US Stratcom 'Concerned' Over China's 'Rapid' Nuclear Build-Up
A couple of months ago, the Pentagon said that it was worried China was pursuing a so-called nuclear "triad", meaning it would join three nations – the US, Russia, and India – that are capable of delivering a nuclear weapon by land, air, and sea.
Deputy Commander of the US Strategic Command (Stratcom), Vice Admiral David Kriete, has voiced concern over China's rapidly expanding nuclear arsenal and its activities in the South China Sea.
"China is and has been for the last couple of decades on a very clear trajectory where they're increasing the numbers of nuclear weapons that they field, they're increasing the number of and diversity of the delivery systems. They are working on fielding a triad–ballistic missile submarines, strategic bombers, and land-based intercontinental ballistic missiles", Kriete said during a Thursday press briefing.

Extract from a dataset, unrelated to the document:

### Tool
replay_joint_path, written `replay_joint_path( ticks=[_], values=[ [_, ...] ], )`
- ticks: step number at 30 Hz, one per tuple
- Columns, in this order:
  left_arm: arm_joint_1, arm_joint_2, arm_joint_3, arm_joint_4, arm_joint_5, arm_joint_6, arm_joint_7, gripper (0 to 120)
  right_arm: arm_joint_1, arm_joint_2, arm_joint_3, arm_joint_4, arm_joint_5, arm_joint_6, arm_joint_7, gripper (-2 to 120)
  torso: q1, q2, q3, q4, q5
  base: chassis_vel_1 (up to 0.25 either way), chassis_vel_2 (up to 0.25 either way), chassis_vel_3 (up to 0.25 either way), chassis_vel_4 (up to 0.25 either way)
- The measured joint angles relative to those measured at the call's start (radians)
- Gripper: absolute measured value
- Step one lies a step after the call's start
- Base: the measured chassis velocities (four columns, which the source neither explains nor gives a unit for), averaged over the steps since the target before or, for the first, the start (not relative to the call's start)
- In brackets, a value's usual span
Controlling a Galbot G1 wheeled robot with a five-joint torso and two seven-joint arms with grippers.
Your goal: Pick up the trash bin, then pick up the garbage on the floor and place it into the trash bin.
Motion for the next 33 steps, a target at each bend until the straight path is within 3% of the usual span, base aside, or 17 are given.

The admiral continued by saying that China's nuclear build-up should be considered within the context of what he described as the country's regional and global expansion.
"China's leadership has made it clear in recent years that they have goals of becoming a regional power and exerting–economic and military–over the western Pacific at some point in the future and then obtaining some level of global influence at some point after that".
Kriete stressed that the United States does not seek a war with China or any other country, but, at the same time, must be prepared for one.
"We really want a peaceful coexistence in a lot of places around the world, and I think there are ways to achieve that. The strength that we show through our military force in the region and really domestically back home is an important part of that face that we show to China and other countries around the world".
While the US has repeatedly expressed concerns over China's growing nuclear arsenal, Beijing has recently reaffirmed its "no first use" policy, meaning that the Asian country will never be the first in a conflict to use weapons of mass destruction. Notably, the United States does not have a no-first-use policy.
The Trump administration has consistently said that it is seeking to include China in a trilateral arms control regime along with Russia and the US, but Beijing has rejected the idea, even though it advocates the complete prohibition and the thorough destruction of nuclear weapons.